__Work order__:
Your task is to repeat the entries underneath exactly, minus the pictures.

Recorded data
/---
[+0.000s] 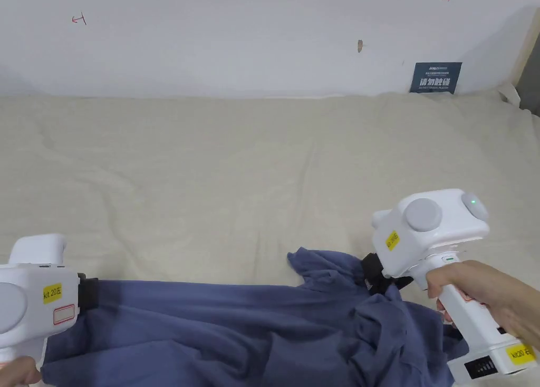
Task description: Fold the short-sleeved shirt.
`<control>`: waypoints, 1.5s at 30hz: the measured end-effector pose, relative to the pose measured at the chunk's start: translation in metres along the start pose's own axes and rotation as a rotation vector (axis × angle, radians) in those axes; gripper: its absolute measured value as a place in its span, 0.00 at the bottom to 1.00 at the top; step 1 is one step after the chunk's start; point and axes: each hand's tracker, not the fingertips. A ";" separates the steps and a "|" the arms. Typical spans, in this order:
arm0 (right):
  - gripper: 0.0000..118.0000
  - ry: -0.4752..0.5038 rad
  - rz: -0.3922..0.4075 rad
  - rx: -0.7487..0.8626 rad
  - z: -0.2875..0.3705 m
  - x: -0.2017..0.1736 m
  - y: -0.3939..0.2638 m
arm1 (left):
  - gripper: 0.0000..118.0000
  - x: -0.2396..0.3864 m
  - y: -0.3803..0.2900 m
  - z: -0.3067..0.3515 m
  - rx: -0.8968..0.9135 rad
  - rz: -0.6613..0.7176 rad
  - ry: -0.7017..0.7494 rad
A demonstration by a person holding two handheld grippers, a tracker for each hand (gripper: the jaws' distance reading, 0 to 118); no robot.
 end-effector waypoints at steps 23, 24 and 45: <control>0.06 0.054 -0.118 0.681 0.339 0.040 0.062 | 0.04 0.058 0.207 0.182 0.491 -0.079 -0.050; 0.06 0.057 -0.130 0.710 0.350 0.040 0.069 | 0.04 0.060 0.220 0.189 0.507 -0.082 -0.049; 0.06 -0.027 -0.200 1.016 0.448 0.067 0.259 | 0.04 0.109 0.447 0.192 0.720 -0.113 -0.003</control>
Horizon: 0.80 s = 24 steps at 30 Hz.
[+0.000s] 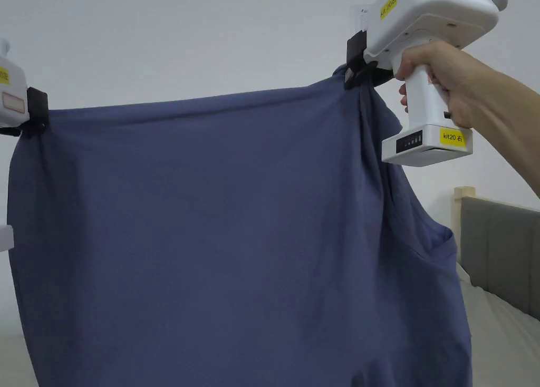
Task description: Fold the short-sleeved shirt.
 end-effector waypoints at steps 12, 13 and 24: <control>0.06 0.031 0.024 -0.044 -0.071 0.017 -0.039 | 0.04 0.005 -0.034 -0.058 0.032 -0.071 0.079; 0.06 0.025 0.013 -0.067 -0.081 0.020 -0.053 | 0.04 0.007 -0.050 -0.058 -0.007 -0.066 0.073; 0.06 -0.007 -0.037 -0.455 -0.181 0.062 -0.279 | 0.04 0.005 -0.298 -0.128 -0.452 -0.045 0.038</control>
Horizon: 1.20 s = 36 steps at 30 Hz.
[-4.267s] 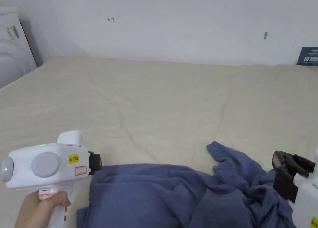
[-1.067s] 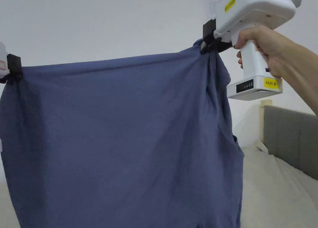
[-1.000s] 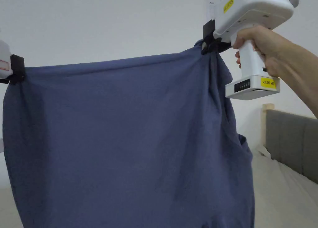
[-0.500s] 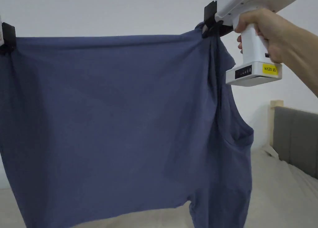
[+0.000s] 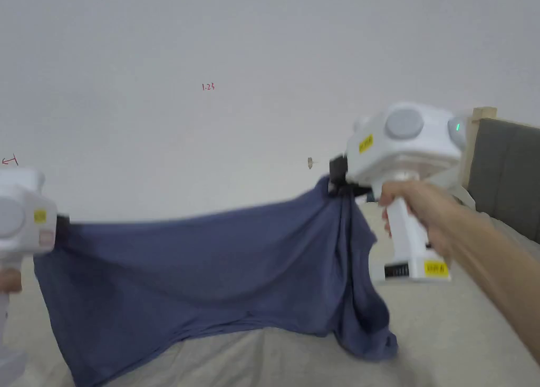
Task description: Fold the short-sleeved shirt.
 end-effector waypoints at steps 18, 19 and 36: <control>0.06 0.052 -0.094 -0.154 0.054 0.030 -0.227 | 0.04 -0.019 -0.205 0.094 -0.126 0.084 -0.091; 0.06 0.052 -0.096 -0.155 0.073 0.026 -0.240 | 0.04 -0.021 -0.217 0.113 -0.125 0.081 -0.058; 0.06 -0.026 0.011 -0.165 0.234 -0.002 -0.438 | 0.04 -0.050 -0.362 0.299 -0.149 0.040 -0.044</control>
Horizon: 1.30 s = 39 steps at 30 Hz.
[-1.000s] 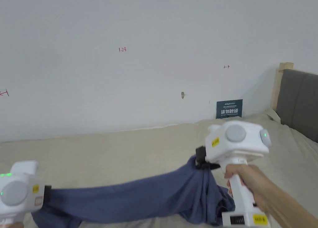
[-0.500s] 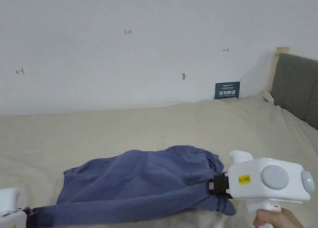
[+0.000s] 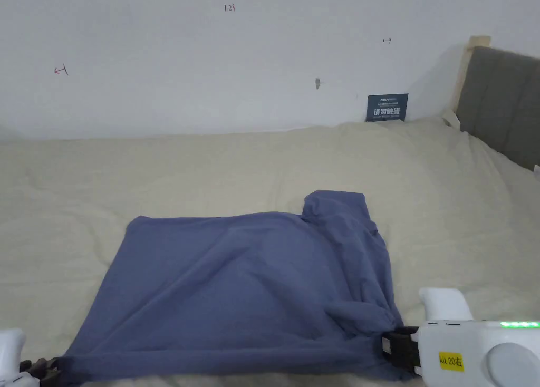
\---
__Answer box__:
[+0.000s] 
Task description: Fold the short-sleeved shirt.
`<control>`: waypoints, 1.5s at 30hz: the measured end-effector pose, relative to the pose measured at the chunk's start: translation in metres along the start pose's own axes and rotation as a rotation vector (axis × angle, radians) in those axes; gripper: its absolute measured value as a place in its span, 0.00 at the bottom to 1.00 at the top; step 1 is one step after the chunk's start; point and axes: each hand's tracker, not the fingertips. A ";" separates the steps and a "|" the arms. Typical spans, in this order:
arm0 (right):
  - gripper: 0.0000..118.0000
  - ry: -0.4752..0.5038 rad
  - rz: -0.3922..0.4075 rad
  - rx: -0.7487..0.8626 rad
  - z: -0.2875..0.3705 m
  - x: -0.2017..0.1736 m
  - y: -0.3939..0.2638 m
arm1 (left):
  - gripper: 0.0000..118.0000
  - x: -0.2396..0.3864 m
  - y: -0.3803..0.2900 m
  - z: -0.3067..0.3515 m
  - rx: -0.8968..0.9135 rad
  - rz: -0.6613..0.7176 rad
  - ry: -0.7017..0.7494 rad
A demonstration by a person holding two handheld grippers, a tracker for each hand (gripper: the jaws' distance reading, 0 to 118); no robot.
 end-effector waypoints at steps 23, 24 and 45: <control>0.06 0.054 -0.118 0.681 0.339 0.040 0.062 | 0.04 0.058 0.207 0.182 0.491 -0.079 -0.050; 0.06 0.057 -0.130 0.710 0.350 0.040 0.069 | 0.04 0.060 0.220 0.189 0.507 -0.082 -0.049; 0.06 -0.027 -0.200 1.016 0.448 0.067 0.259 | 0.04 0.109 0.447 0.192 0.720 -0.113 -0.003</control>
Horizon: 0.80 s = 24 steps at 30 Hz.
[+0.000s] 
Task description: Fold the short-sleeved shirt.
 end-effector waypoints at steps 12, 13 and 24: <control>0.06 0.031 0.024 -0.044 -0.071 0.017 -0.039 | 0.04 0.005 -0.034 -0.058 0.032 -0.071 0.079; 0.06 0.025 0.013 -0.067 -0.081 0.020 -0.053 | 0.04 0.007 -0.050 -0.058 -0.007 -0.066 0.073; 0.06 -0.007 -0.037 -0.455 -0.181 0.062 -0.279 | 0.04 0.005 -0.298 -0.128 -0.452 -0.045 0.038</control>
Horizon: 1.20 s = 36 steps at 30 Hz.
[-4.267s] 
[-1.067s] 
[-1.000s] 
[-0.500s] 
[+0.000s] 
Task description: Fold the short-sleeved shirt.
 end-effector waypoints at steps 18, 19 and 36: <control>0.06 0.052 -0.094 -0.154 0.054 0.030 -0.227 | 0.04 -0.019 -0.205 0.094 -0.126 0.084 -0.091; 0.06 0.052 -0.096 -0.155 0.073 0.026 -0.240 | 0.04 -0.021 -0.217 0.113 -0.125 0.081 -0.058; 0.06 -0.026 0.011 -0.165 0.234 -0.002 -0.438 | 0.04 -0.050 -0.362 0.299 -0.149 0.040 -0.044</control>
Horizon: 1.30 s = 39 steps at 30 Hz.
[-1.000s] 
[-0.500s] 
[+0.000s] 

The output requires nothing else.